Kazania maryjne

11.04.2012

Królowanie przez służbę

0 komentarzy · 16815 czytań · Drukuj

Drodzy Bracia i Siostry!

Jak pięknie, że możemy rozpocząć rekolekcje młodszej młodzieży w dniu naszej Królowej. Maryja, wzięta do nieba przez Jezusa, swojego Syna, została ukoronowana - stała się Królową. To wielka prawda, bardzo ważna dla każdego z nas. Nie jestem sam! Moja Mama w niebie jest Królową - jest mocna. Nie muszę się bać. Jeżeli trzymam się Jej, to jestem pewien, że nic złego mi się nie stanie.

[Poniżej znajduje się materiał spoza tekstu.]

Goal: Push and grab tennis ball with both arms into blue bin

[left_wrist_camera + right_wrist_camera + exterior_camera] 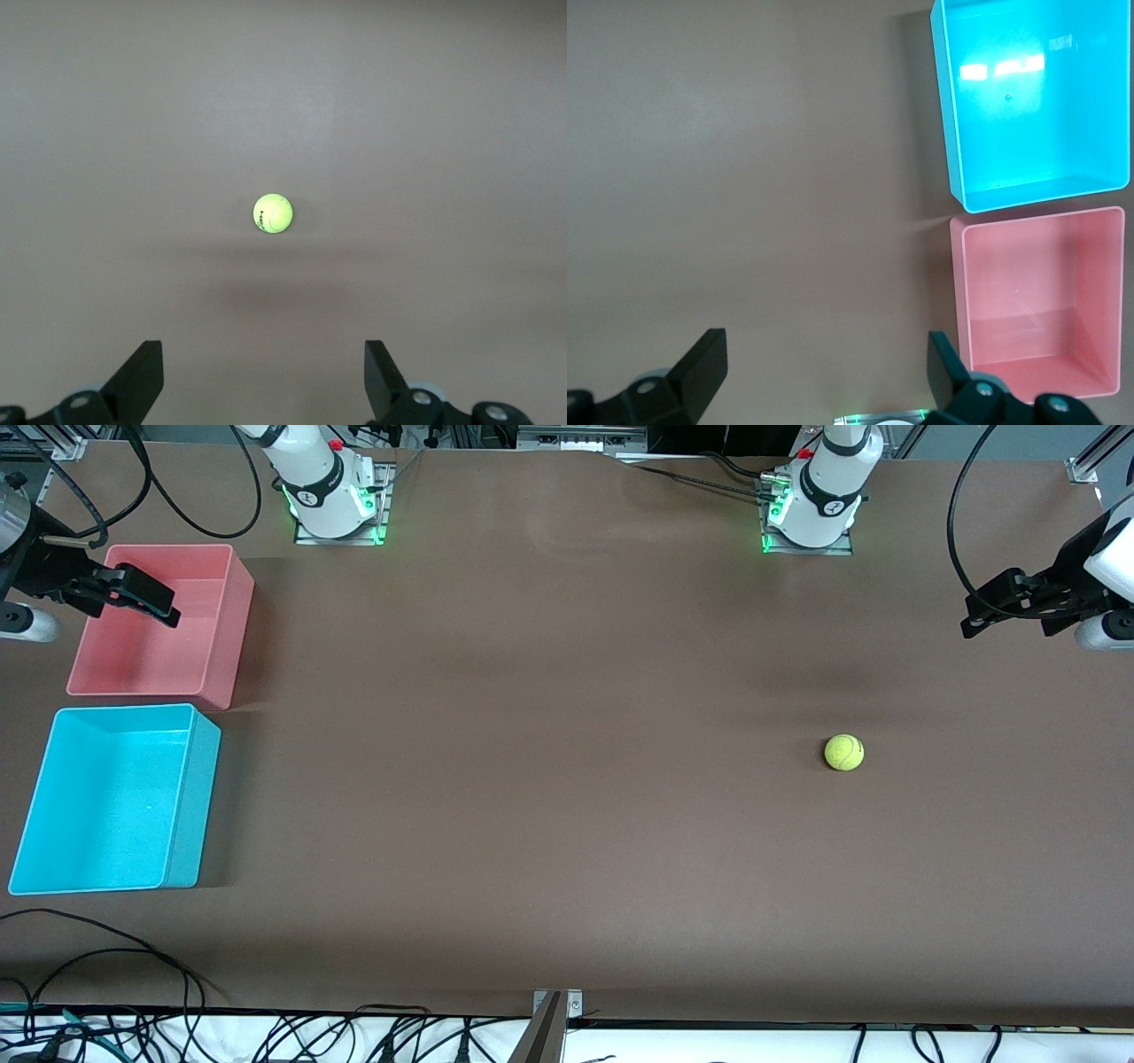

Czasami będziemy musieli walczyć, jak Ona, ale najważniejsze jest to, że Maryja daje nam właściwą drogę w życiu. Ona jest dla nas najpiękniejszym obrazem drogi do Boga! Razem z Jezusem, w jedności z Nim idziemy tą drogą do nieba. (...)

Fragment Ewangelii o Zwiastowaniu (Łk 1, 26-38) jest wybrany na dzisiejszy dzień ze względu na to, że dwa razy jest w nim mowa o godności Królowej Maryi. Maryja pochodzi z królewskiej rodziny: bierze udział w godności praojca Dawida, który był przecież królem Izraela. Oprócz tego Maryja urodziła Syna-Króla. Ale kryje się tutaj jeszcze coś, co pośrednio wskazuje na godność Królowej. Na końcu tego fragmentu Maryja mówi: Oto ja służebnica Pańska, niech mi się stanie według twego słowa. Jej gotowość, aby służyć - to największy znak tego, że Maryja jest Królową, bo - jak mówi święty Augustyn - w królestwie Bożym króluje ten, kto służy.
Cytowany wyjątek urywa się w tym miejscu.